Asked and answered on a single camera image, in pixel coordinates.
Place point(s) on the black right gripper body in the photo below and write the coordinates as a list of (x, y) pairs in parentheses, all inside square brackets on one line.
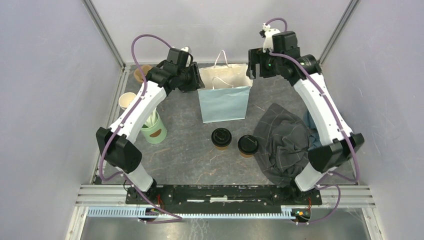
[(269, 65)]

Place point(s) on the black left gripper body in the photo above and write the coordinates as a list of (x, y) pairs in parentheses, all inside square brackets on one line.
[(187, 82)]

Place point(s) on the light blue paper bag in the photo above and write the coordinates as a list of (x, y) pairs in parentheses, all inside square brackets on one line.
[(226, 90)]

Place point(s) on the brown pulp cup carriers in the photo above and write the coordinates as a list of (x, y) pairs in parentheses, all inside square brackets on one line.
[(144, 70)]

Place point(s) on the black plastic cup lid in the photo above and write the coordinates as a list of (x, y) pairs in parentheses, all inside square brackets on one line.
[(248, 143)]

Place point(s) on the brown paper coffee cup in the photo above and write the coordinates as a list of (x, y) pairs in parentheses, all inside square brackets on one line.
[(247, 154)]

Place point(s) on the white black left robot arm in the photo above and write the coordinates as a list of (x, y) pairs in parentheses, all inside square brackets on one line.
[(116, 143)]

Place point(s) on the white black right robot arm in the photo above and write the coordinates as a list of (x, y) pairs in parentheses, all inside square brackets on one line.
[(281, 56)]

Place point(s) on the white stir sticks bundle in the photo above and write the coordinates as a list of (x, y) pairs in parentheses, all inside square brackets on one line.
[(151, 120)]

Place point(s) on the green cup holder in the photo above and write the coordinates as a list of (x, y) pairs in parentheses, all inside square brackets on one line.
[(156, 133)]

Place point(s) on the teal blue cloth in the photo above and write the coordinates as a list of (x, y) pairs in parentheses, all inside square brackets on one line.
[(313, 136)]

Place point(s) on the dark grey checked cloth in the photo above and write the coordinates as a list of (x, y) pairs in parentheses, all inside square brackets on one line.
[(283, 144)]

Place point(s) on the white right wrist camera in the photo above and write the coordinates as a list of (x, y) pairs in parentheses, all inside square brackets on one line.
[(267, 34)]

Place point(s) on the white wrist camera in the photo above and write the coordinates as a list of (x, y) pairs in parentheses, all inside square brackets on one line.
[(267, 34), (190, 57)]

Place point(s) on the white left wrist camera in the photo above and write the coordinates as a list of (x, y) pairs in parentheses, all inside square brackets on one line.
[(190, 57)]

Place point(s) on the white slotted cable duct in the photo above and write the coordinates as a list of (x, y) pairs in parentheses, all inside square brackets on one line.
[(143, 212)]

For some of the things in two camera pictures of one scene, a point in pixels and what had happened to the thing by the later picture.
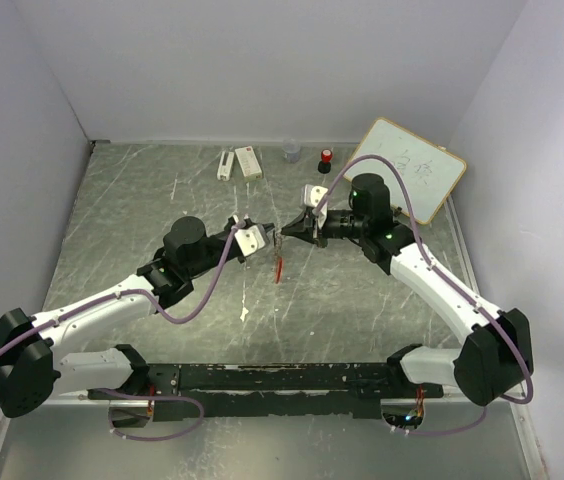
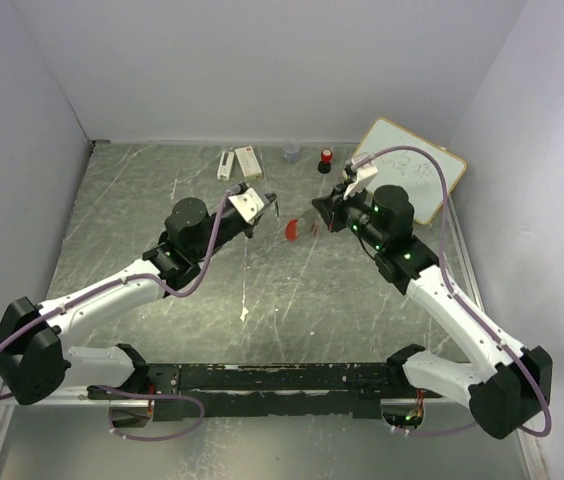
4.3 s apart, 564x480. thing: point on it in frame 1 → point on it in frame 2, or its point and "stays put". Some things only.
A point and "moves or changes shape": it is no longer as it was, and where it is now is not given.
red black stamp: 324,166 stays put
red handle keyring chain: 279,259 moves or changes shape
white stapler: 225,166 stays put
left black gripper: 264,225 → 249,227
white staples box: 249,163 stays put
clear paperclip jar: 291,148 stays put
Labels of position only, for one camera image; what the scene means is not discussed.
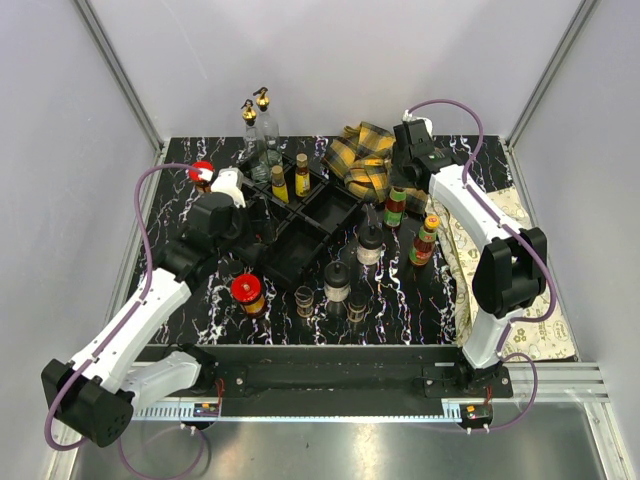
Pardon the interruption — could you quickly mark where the yellow label bottle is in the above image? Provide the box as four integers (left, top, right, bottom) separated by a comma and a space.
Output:
271, 165, 289, 204
295, 153, 311, 198

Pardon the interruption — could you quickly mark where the black compartment organizer tray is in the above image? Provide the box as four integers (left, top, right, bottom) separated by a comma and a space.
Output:
231, 156, 362, 291

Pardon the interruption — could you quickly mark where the clear oil bottle gold spout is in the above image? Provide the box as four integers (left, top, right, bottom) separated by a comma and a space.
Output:
253, 87, 282, 167

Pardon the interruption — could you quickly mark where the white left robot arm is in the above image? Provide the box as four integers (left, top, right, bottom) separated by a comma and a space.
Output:
41, 187, 248, 451

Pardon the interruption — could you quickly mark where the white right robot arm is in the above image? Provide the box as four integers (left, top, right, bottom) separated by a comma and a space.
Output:
393, 116, 547, 397

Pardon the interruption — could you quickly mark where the red lid jar back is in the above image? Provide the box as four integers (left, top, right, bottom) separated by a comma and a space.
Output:
189, 161, 215, 193

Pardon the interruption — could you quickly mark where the red lid jar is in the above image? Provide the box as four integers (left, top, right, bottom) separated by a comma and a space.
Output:
189, 161, 215, 193
231, 273, 267, 318

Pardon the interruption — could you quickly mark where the red sauce bottle yellow cap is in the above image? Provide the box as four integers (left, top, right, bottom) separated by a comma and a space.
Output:
383, 187, 406, 229

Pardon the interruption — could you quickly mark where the yellow plaid cloth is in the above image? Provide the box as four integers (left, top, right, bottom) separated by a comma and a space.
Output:
322, 122, 399, 204

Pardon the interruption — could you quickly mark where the red lid jar front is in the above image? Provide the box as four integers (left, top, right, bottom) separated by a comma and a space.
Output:
231, 273, 267, 318

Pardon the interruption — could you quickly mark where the red sauce bottle front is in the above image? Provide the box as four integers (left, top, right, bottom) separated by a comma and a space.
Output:
409, 214, 440, 267

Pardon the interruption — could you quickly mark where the black top grinder back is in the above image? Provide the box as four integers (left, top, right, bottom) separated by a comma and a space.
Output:
356, 225, 383, 266

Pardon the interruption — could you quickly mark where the black grinder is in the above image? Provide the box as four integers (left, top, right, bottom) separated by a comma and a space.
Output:
324, 261, 350, 302
356, 225, 383, 266

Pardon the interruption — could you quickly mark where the small glass jar left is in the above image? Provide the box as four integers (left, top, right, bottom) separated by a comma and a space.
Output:
294, 285, 314, 318

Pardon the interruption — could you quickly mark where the small glass jar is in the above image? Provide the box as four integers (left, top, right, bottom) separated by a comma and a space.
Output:
294, 285, 314, 318
347, 291, 368, 323

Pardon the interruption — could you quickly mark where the black top grinder front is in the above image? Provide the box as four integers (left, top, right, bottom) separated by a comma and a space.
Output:
324, 261, 350, 302

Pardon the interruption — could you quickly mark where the small glass jar right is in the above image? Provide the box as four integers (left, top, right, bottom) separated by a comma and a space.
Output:
347, 291, 368, 323

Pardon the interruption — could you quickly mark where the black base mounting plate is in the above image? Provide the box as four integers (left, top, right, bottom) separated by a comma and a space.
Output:
149, 343, 514, 419

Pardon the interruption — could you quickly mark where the cream printed cloth bag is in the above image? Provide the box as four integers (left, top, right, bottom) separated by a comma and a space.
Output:
429, 186, 576, 362

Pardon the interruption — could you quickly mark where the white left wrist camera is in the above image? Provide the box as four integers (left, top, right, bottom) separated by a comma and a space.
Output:
208, 167, 246, 208

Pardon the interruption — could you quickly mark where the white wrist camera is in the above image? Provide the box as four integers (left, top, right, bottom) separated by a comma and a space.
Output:
402, 110, 433, 136
208, 167, 246, 208

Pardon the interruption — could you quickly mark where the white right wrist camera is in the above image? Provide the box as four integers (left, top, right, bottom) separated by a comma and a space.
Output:
402, 110, 433, 136

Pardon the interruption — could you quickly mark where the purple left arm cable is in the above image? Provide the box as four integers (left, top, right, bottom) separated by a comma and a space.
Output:
43, 162, 216, 476

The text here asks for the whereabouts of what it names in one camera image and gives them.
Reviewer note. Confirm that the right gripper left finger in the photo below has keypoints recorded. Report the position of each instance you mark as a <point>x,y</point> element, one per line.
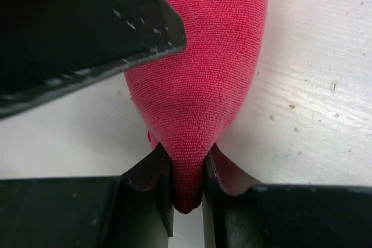
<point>129,210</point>

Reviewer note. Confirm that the pink towel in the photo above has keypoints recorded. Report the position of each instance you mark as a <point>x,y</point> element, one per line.
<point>188,100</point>

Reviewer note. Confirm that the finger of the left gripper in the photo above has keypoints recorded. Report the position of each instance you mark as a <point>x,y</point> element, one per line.
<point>50,48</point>

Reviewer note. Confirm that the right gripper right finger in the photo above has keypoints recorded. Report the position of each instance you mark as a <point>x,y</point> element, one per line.
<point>240,211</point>

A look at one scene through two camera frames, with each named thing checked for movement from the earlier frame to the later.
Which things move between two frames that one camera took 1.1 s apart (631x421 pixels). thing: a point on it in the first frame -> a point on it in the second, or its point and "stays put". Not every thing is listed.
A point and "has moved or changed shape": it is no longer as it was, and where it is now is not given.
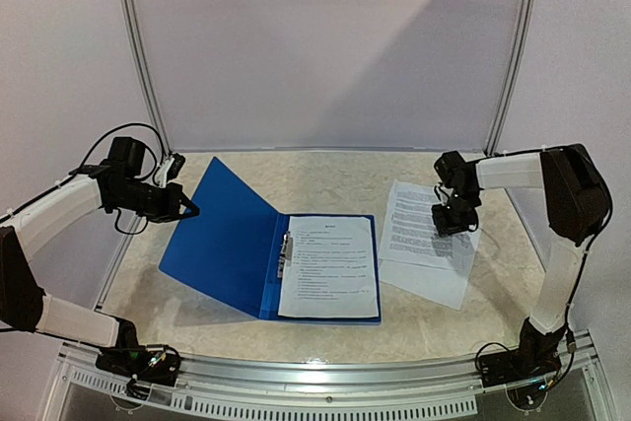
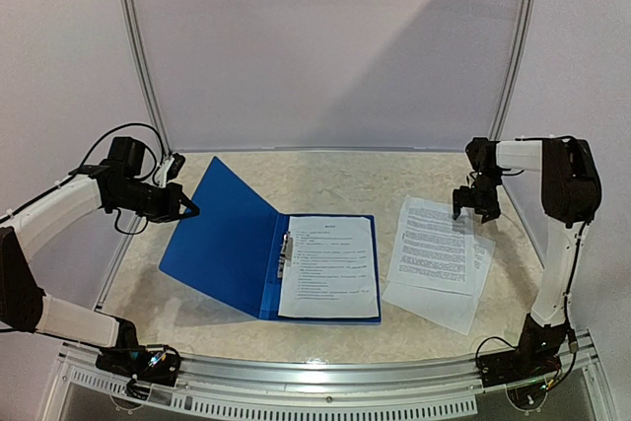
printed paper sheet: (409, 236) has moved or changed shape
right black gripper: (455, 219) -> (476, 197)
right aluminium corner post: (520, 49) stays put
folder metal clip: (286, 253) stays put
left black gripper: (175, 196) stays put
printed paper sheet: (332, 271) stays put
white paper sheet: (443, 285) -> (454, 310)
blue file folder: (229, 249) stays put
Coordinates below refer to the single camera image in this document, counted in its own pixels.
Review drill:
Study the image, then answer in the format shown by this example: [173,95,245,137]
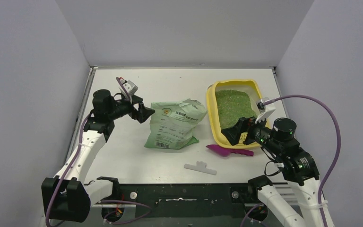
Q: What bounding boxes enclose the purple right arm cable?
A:
[239,95,342,227]

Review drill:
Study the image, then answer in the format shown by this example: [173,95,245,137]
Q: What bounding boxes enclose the green litter in box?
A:
[215,90,257,129]

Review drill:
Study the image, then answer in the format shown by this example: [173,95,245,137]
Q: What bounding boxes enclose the green cat litter bag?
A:
[144,99,207,150]

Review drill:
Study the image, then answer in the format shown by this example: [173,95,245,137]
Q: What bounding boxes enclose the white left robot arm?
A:
[41,89,155,227]

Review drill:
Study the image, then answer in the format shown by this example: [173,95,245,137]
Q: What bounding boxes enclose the magenta plastic scoop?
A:
[206,144,254,157]

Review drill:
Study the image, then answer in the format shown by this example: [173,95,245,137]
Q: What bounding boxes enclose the yellow litter box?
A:
[206,79,262,149]

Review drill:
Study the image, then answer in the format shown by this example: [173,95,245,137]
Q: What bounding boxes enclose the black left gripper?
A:
[108,95,155,123]

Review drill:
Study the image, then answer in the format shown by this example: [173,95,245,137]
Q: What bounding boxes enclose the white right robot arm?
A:
[221,117,334,227]

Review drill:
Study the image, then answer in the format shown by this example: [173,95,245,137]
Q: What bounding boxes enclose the white bag sealing clip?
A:
[184,161,217,175]

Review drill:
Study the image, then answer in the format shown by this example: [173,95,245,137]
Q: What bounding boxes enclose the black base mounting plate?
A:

[INSTRUCTIONS TO FOLLOW]: All lines holding the word "sheet" must be copied from the data.

[TASK OUTPUT]:
printed paper sheet: (409, 236) has moved or changed shape
printed paper sheet: (332, 271) stays put
white paper sheet: (443, 285) -> (454, 310)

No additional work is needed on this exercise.